Free Microsoft Azure AZ-700 Actual Exam Questions - Question 14 Discussion
HOTSPOT You have an Azure subscription that contains an Azure Firewall policy named FWPolicy1. You need to configure FWPolicy1 to meet the following requirements • Allow traffic based on the FQDN of the destination. • Allow TCP traffic based on the source. Which types of rules should you use for each requirement? To answer, select the appropriate options in the answer area. NOTE: Each correct selection is worth one point. 
Application rules are best for filtering by FQDN, while Network rules allow control of TCP traffic by source IP. This matches the need to filter destination domains and source-based TCP traffic separately.
Application rules for FQDN and Network rules for TCP by source IP makes sense here.
For the FQDN filtering part, Application rules are definitely the way to go since they explicitly support domain names. For the TCP traffic filtered by source IP, Network rules fit best because they let you specify source IPs and protocols like TCP. It makes sense to separate these by rule type since Application rules don’t handle source IP filtering well. So, it’s pretty straightforward: Application rules for FQDN and Network rules for TCP by source IP. No need to overcomplicate with Service or NAT rules here.
I agree that Application rules are the go-to for FQDN filtering since they work with domain names. For allowing TCP traffic based on source IP, Network rules make more sense because you can specify IPs and ports there. So, it’s a split: Application rules handle the domain-based filtering, and Network rules handle source-based TCP traffic.
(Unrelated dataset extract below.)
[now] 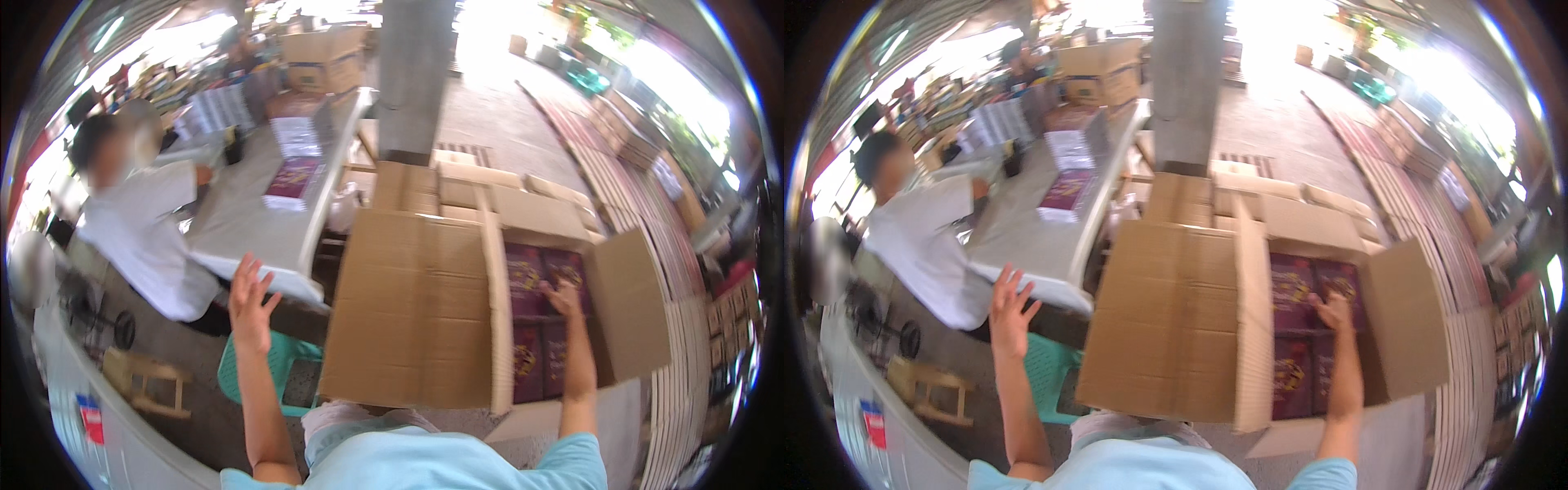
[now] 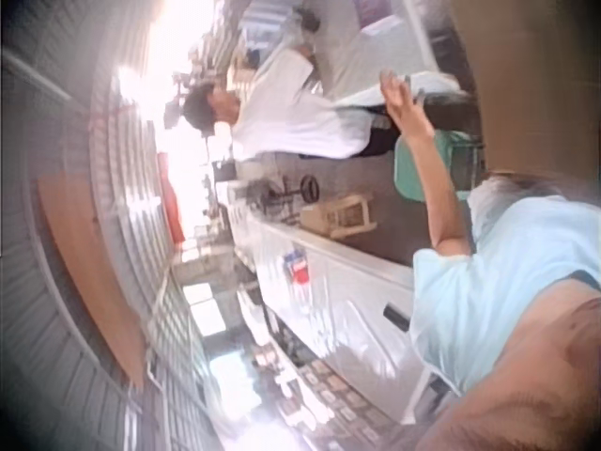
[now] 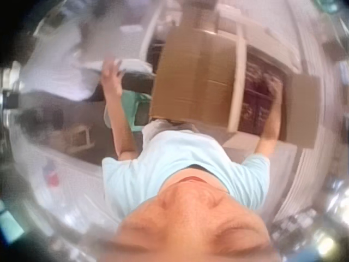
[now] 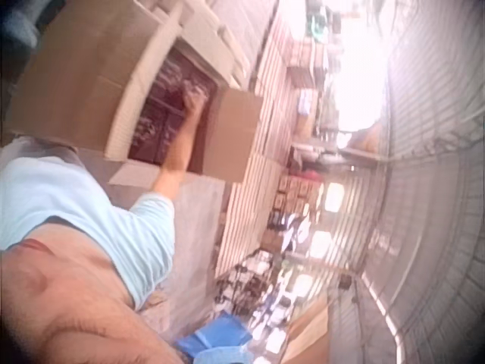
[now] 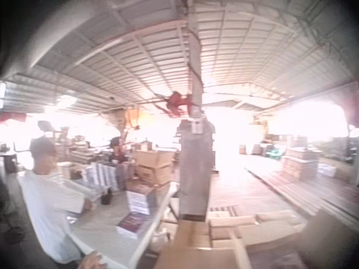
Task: The person takes stacks of notebooks from a table and places them into a cardboard box, then closes the box, tapes it shut using a tape dispenser, and writes on the box with a pen before checking a logbook.
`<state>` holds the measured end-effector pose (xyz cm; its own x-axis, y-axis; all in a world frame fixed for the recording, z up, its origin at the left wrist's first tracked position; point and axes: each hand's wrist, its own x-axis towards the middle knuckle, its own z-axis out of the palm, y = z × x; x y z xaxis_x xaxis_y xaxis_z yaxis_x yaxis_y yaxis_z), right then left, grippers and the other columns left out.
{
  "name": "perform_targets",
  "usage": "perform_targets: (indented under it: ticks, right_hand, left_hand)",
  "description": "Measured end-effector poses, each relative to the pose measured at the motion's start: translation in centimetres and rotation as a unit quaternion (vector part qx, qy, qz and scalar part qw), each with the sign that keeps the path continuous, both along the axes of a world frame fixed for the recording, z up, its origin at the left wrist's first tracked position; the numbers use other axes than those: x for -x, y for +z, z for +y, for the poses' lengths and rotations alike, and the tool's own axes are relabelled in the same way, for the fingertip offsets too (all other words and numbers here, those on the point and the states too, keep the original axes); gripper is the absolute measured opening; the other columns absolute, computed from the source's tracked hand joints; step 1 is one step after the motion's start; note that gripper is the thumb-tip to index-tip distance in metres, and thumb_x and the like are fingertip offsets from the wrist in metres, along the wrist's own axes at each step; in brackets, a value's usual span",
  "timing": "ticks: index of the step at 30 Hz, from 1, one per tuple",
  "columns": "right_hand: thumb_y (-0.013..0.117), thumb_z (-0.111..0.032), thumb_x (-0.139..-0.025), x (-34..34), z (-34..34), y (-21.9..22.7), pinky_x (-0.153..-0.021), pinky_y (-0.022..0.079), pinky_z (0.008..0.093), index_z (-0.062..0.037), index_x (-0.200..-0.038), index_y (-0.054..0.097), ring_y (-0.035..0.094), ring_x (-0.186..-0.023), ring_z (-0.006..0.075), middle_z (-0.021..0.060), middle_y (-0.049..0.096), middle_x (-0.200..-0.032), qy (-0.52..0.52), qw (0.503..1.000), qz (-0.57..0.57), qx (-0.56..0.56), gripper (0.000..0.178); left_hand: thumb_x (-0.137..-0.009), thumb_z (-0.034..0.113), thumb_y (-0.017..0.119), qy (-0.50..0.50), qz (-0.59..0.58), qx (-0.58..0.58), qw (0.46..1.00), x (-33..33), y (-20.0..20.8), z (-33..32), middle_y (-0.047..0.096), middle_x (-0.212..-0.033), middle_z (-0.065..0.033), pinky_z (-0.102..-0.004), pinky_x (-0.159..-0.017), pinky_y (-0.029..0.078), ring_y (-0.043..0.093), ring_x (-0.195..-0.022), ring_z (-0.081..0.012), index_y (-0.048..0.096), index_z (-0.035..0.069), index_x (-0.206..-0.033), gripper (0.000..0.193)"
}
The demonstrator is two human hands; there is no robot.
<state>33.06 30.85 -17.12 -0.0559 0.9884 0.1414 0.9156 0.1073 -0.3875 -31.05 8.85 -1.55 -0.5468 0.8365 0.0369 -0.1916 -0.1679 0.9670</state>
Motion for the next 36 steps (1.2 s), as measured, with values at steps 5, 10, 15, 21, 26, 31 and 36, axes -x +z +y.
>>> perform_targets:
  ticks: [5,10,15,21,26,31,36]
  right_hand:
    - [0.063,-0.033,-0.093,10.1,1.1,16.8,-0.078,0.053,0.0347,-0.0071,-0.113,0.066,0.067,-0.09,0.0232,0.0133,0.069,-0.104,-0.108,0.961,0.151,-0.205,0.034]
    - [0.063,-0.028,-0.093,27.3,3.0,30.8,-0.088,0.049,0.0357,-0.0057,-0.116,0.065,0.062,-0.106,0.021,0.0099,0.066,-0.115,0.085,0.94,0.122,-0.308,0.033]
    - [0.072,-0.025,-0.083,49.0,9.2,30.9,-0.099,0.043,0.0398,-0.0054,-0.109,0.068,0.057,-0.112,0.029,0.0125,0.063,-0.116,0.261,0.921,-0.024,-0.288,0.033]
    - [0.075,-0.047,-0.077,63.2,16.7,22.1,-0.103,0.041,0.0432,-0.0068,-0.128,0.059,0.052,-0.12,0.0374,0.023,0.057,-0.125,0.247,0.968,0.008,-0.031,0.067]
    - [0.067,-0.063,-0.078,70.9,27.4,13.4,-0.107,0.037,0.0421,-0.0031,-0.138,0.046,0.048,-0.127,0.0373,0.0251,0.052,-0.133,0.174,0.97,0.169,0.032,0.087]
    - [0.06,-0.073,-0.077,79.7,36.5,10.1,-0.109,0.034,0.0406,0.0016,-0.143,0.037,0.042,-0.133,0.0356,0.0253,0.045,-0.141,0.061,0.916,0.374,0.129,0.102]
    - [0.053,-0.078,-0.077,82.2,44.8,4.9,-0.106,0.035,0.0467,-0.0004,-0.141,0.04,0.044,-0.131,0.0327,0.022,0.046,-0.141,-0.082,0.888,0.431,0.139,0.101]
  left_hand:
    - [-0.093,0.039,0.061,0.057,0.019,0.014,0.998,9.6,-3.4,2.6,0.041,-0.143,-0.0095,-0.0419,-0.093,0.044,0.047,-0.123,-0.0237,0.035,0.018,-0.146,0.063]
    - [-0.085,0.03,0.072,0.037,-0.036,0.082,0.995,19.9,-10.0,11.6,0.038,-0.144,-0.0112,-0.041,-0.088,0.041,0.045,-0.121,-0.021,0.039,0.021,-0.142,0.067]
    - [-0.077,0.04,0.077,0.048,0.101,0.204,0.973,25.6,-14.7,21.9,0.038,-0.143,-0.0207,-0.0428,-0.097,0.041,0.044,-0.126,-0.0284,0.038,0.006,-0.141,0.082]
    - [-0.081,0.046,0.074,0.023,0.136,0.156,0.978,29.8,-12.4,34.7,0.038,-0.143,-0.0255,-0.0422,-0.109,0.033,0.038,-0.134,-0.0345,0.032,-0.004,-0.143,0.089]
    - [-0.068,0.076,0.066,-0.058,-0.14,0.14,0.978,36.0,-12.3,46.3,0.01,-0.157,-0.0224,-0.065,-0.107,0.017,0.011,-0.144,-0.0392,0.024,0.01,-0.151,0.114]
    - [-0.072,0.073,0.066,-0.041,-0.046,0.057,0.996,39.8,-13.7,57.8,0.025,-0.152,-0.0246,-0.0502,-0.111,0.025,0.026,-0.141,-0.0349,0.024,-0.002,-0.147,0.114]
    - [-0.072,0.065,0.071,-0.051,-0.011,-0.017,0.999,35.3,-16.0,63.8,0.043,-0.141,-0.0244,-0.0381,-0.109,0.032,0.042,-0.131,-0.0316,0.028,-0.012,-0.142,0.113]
That means picking Application rules for the FQDN requirement and Network rules for the TCP source requirement fits perfectly. This matches with option B for FQDN and option A for TCP source.
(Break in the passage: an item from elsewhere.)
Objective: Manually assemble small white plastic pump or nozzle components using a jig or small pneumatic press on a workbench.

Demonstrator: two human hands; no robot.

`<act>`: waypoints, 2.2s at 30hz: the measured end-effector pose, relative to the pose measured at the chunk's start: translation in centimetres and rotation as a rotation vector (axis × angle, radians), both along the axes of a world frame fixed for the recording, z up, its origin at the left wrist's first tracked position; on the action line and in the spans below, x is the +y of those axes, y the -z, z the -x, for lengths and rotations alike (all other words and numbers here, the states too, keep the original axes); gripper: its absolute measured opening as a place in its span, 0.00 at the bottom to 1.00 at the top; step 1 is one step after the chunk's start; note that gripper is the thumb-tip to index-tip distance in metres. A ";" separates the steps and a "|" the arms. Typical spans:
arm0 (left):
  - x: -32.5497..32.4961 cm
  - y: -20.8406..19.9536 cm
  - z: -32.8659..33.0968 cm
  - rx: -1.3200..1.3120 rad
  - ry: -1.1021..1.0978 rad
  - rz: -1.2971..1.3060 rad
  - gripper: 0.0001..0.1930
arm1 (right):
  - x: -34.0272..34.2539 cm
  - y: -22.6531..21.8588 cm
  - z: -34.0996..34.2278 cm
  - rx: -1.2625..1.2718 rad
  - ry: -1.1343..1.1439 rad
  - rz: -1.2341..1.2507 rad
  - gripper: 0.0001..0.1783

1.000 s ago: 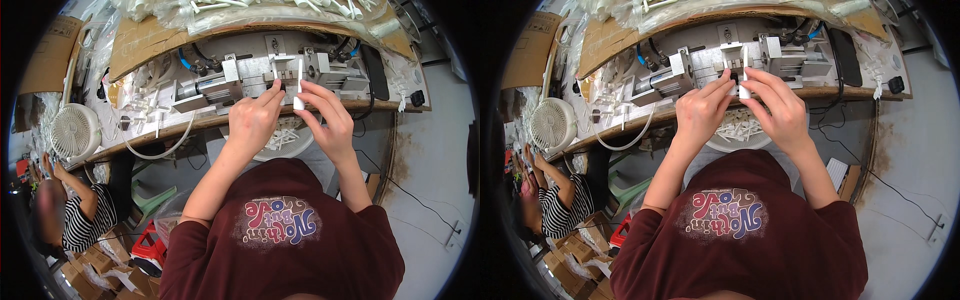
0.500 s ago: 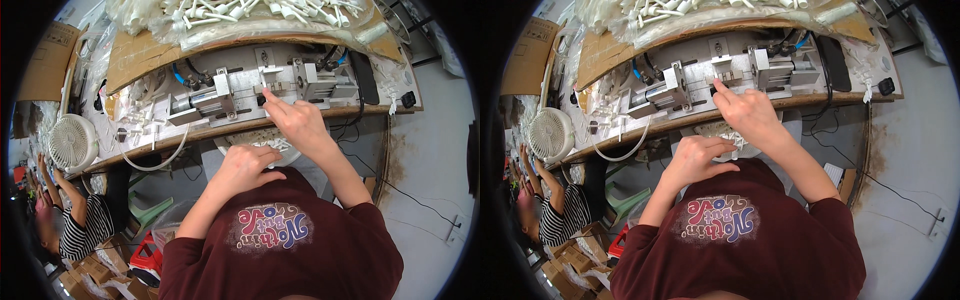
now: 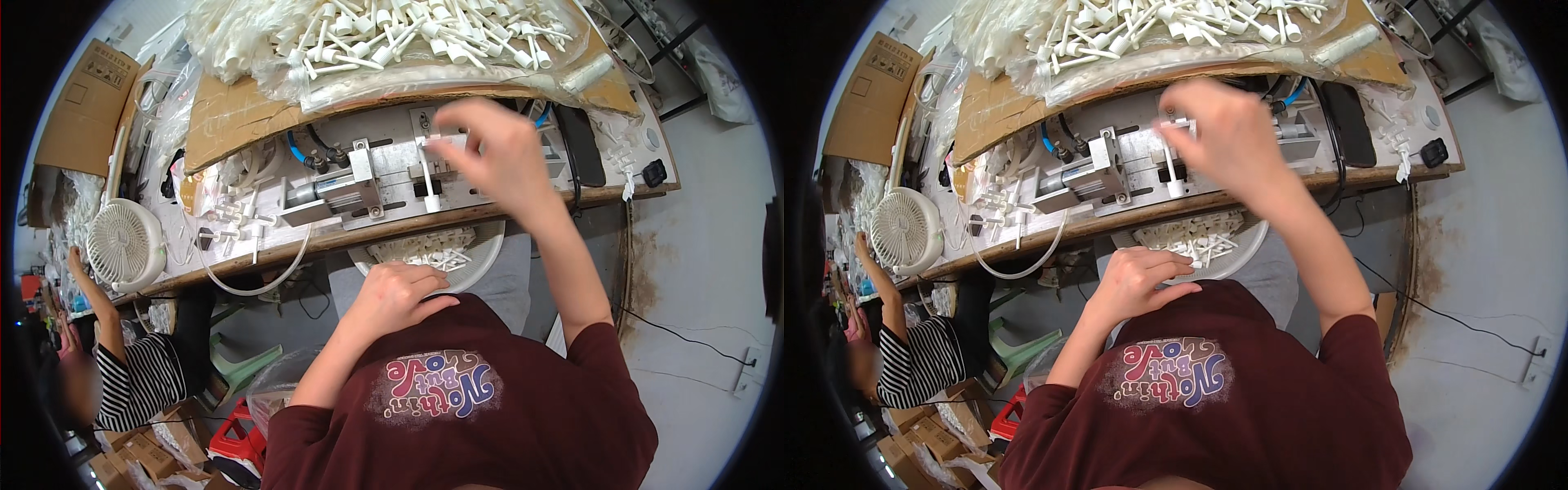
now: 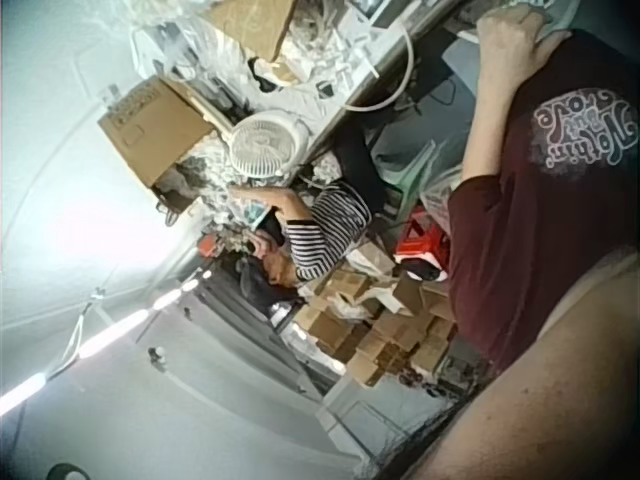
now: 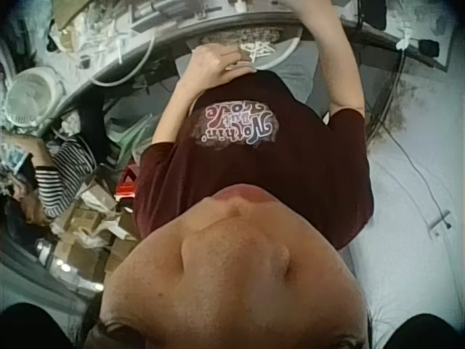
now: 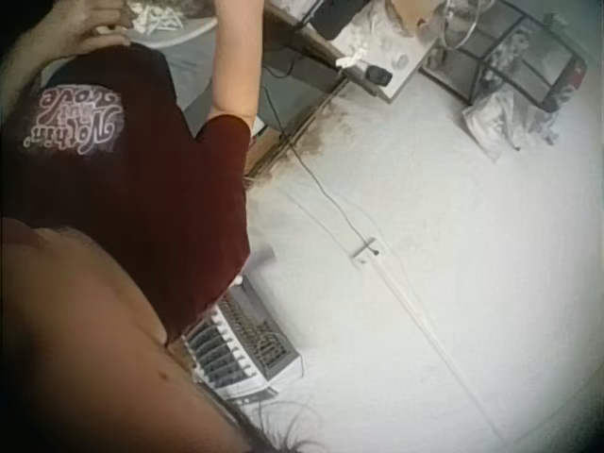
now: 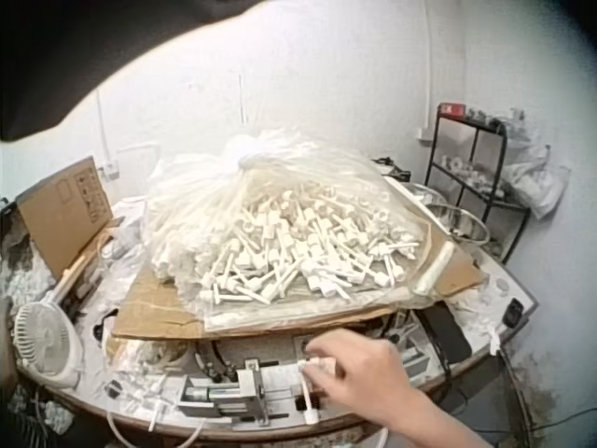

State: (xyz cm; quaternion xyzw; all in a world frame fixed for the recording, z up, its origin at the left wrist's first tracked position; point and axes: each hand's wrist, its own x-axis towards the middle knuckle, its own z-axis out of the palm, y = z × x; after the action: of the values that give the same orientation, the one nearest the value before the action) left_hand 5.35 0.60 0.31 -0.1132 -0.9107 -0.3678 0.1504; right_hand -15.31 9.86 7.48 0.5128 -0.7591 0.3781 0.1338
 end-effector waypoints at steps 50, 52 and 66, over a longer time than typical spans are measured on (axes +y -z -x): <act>-0.2 -6.2 2.8 0.081 -0.147 -0.682 0.18 | 3.6 0.1 -0.9 -0.197 0.094 -0.139 0.07; 0.1 -5.1 2.9 0.157 -0.317 -0.356 0.17 | 4.3 0.2 -0.8 -0.543 0.018 -0.009 0.08; -0.8 0.4 6.1 0.173 -0.486 0.325 0.14 | 5.8 2.0 -3.4 -1.356 -0.163 0.321 0.15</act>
State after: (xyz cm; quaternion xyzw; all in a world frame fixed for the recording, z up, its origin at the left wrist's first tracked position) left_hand -0.70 -0.22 -0.06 0.0546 -0.9417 -0.1595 0.2910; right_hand -11.94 15.63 5.53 0.1930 -0.5691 0.7308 -0.3238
For the FQDN part, it’s definitely Application rules since they handle domain names. For TCP traffic by source, Network rules fit best because you can specify source IPs there, so B and A make sense.
I’d skip using Network rules for the source-based TCP traffic since they don’t support FQDN filtering. Instead, use Application rules for FQDN filtering and Network rules for TCP traffic based on source IP. Option B and C probably.